__Exercise description__:
Tally the lines below containing the word "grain" and give that total alone.

*** Recorded data Section Begins ***

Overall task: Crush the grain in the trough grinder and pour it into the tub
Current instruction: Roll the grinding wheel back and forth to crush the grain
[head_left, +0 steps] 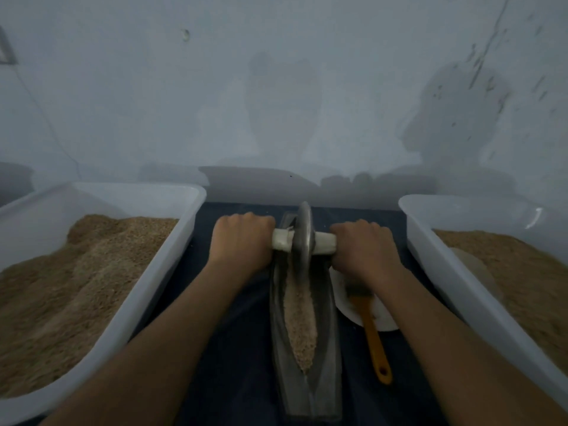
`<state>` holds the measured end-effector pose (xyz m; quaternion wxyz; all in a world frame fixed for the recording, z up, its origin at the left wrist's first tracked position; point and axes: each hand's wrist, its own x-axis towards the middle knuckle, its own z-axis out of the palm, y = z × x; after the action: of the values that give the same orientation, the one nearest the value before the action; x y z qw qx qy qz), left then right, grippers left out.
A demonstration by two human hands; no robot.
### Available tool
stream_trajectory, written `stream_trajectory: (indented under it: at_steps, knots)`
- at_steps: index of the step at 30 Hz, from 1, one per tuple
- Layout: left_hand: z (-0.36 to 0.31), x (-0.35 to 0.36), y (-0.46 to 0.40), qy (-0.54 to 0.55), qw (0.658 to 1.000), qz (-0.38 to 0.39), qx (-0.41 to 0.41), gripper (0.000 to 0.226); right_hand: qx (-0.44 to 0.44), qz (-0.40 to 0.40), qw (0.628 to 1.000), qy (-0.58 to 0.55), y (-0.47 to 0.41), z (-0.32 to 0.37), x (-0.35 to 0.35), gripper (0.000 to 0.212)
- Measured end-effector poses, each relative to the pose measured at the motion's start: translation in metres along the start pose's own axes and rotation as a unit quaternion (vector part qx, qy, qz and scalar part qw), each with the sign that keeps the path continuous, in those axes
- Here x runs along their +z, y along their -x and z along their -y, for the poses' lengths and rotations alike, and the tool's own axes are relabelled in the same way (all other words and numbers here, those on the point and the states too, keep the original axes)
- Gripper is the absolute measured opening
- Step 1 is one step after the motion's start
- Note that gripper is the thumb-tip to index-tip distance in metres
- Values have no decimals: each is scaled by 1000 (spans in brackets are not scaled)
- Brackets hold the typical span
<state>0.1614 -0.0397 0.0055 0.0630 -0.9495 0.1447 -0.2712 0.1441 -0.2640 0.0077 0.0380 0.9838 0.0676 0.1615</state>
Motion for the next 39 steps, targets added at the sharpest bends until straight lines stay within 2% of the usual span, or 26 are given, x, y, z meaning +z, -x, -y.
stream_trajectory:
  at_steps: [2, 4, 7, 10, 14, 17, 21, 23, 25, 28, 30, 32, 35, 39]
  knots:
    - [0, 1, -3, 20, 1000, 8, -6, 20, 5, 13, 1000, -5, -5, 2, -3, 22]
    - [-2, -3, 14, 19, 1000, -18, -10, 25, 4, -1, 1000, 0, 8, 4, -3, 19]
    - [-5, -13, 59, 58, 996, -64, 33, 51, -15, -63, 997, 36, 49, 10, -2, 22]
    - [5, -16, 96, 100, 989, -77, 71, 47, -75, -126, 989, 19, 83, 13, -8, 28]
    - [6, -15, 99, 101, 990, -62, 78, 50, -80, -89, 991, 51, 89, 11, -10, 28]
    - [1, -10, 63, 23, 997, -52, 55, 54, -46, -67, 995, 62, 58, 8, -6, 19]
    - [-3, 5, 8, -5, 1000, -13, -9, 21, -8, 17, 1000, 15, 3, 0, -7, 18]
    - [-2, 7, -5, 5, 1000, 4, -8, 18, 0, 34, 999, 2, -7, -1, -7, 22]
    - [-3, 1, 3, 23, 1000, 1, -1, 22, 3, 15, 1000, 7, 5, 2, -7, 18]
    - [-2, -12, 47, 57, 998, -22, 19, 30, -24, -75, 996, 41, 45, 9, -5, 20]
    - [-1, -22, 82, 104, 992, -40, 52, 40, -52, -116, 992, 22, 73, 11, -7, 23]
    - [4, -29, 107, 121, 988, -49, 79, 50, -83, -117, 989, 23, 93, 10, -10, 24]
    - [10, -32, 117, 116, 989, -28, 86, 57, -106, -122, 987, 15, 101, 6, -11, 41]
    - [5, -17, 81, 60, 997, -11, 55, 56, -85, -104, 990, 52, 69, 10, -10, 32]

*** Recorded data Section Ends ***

__Response area__:
2